» WHAT THE TASK ASKS
Give back exactly the lines of the data below, starting with the line that has "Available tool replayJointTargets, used" and going on through the line that has "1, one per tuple".

» THE INPUT
☆ ☆ ☆ ☆
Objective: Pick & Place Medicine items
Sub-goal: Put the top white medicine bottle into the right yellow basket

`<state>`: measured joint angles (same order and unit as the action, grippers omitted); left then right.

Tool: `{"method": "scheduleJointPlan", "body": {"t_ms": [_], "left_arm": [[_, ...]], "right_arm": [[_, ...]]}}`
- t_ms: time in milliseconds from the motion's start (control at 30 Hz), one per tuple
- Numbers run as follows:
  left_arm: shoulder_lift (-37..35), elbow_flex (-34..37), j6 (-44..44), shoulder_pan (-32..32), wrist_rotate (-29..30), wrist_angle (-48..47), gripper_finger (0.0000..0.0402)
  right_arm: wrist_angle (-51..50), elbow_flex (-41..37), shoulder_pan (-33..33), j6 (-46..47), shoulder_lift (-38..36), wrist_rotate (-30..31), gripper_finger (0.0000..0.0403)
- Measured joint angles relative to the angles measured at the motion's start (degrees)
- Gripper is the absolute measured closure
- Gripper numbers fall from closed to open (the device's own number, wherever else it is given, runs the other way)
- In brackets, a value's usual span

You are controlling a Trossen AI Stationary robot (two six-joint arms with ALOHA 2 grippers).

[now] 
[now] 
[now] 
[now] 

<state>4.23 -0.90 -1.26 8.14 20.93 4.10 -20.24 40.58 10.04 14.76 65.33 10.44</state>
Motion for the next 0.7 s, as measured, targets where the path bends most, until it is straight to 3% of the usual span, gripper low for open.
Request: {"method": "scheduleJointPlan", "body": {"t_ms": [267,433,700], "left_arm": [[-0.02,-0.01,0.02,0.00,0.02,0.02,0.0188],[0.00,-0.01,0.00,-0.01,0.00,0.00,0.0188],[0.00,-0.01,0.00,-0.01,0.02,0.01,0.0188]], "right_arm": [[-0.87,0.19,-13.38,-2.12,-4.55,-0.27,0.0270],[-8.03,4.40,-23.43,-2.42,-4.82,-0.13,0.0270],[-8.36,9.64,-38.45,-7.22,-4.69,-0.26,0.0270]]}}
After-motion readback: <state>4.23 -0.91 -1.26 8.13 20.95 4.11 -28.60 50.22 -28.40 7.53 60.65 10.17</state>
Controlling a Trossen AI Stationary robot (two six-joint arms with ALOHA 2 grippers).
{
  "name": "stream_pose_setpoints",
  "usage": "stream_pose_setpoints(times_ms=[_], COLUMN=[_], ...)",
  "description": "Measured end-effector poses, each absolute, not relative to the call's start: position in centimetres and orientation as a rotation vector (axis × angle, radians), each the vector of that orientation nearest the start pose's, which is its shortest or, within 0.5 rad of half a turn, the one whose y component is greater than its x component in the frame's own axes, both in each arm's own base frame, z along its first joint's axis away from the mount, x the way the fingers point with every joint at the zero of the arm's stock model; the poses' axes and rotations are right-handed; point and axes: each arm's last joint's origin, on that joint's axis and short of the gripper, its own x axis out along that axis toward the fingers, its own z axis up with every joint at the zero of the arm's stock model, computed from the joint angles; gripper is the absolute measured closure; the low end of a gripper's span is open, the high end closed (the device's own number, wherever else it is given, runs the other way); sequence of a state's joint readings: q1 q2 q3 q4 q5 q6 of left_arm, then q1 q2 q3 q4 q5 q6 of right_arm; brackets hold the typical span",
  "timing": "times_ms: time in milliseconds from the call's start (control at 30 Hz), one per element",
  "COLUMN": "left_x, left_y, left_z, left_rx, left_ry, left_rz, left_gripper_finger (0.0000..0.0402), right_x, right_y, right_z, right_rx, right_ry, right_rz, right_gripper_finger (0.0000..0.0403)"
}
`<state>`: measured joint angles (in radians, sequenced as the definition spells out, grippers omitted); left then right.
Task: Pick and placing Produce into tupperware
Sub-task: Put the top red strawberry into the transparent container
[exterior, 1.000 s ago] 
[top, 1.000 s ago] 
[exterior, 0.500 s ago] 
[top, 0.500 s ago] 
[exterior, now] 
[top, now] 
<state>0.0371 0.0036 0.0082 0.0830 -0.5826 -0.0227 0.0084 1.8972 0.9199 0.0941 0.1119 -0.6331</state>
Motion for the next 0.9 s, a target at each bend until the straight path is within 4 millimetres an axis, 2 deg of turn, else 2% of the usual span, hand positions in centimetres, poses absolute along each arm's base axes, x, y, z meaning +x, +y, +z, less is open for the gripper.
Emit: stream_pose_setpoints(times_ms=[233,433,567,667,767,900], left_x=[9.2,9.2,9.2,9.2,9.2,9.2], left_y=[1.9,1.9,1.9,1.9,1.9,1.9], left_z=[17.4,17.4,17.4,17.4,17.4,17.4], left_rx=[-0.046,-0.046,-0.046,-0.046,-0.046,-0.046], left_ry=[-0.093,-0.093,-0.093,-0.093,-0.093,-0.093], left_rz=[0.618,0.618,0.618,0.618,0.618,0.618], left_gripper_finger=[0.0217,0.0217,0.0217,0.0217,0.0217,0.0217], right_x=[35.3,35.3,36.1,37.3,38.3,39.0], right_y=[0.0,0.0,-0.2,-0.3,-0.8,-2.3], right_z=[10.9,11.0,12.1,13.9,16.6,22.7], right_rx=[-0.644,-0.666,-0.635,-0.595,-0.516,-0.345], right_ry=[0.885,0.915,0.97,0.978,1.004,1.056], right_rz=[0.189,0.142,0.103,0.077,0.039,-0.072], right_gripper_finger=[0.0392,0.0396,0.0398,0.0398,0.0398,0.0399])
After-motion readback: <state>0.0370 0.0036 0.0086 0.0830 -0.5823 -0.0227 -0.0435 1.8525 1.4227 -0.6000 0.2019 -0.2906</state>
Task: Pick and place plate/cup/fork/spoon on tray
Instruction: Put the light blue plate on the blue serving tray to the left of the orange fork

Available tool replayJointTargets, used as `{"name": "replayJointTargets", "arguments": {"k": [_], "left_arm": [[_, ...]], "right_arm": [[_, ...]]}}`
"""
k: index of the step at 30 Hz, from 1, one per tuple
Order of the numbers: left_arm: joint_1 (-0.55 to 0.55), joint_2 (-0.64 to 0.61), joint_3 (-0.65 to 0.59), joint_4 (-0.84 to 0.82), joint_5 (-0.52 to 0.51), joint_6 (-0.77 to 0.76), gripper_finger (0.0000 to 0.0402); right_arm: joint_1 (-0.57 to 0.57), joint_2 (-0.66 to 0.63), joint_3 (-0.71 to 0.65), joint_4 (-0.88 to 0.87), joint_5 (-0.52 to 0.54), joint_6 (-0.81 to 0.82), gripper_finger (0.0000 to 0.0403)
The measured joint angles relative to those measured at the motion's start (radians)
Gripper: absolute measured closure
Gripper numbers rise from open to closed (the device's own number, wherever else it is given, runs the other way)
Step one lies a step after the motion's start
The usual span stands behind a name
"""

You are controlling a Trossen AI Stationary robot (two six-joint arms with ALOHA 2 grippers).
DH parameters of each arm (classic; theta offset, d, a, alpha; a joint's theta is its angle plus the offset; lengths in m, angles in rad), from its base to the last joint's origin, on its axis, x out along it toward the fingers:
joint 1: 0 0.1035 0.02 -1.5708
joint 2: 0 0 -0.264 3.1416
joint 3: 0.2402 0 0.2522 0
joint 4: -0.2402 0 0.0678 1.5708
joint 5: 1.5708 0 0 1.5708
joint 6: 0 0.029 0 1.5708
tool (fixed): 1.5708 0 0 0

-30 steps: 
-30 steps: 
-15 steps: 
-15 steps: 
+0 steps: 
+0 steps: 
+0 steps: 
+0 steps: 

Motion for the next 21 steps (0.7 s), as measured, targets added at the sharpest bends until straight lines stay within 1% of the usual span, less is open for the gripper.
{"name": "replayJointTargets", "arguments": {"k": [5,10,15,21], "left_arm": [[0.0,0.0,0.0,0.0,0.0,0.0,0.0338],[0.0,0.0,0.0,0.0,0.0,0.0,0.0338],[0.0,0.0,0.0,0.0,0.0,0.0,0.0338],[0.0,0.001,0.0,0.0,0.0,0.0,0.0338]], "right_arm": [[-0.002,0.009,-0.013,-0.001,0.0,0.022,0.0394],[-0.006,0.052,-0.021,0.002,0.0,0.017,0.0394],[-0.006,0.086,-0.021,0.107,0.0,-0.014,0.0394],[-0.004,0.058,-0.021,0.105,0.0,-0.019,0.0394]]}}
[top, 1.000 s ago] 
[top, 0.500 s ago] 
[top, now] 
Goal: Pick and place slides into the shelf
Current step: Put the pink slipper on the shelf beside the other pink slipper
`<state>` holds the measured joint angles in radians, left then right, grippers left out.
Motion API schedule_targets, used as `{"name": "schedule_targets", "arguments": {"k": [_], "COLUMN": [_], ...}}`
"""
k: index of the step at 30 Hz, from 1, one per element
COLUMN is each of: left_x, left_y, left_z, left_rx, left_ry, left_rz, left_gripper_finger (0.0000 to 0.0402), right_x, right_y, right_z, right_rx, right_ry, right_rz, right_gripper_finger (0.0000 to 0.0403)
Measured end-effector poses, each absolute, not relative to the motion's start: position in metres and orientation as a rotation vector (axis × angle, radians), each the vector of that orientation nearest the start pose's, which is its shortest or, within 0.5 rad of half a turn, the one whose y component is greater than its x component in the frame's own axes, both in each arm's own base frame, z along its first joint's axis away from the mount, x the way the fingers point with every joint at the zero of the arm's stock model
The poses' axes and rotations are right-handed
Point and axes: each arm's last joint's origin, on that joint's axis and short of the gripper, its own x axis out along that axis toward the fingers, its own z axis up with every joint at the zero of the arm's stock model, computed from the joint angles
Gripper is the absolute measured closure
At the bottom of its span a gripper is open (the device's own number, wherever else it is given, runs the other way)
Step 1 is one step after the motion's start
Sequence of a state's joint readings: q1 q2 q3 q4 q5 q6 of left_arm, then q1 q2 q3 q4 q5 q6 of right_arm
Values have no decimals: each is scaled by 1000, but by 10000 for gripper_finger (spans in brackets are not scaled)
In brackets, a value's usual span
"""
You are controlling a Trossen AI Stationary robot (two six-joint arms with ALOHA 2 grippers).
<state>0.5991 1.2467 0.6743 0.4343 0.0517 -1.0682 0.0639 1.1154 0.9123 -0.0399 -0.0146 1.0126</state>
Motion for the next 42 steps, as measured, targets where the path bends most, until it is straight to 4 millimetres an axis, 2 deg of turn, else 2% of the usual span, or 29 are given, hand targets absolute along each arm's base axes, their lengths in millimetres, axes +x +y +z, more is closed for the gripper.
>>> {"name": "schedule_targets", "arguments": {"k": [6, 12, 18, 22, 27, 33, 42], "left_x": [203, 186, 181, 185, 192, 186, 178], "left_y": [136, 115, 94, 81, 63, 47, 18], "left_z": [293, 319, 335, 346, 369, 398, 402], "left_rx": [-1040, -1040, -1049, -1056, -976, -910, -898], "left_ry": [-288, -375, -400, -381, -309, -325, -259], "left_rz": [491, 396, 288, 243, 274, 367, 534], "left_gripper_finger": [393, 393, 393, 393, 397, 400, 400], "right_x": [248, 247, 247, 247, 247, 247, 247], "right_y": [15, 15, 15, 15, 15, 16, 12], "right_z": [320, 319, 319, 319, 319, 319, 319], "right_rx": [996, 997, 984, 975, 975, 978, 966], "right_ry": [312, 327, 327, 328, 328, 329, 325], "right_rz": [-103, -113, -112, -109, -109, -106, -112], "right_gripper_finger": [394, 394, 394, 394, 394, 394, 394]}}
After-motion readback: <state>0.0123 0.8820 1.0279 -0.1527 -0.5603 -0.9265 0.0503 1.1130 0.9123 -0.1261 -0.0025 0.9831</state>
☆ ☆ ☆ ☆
» ANSWER SPACE
Available tool replayJointTargets, used as `{"name": "replayJointTargets", "arguments": {"k": [_], "left_arm": [[_, ...]], "right_arm": [[_, ...]]}}`
"""
k: index of the step at 30 Hz, from 1, one per tuple

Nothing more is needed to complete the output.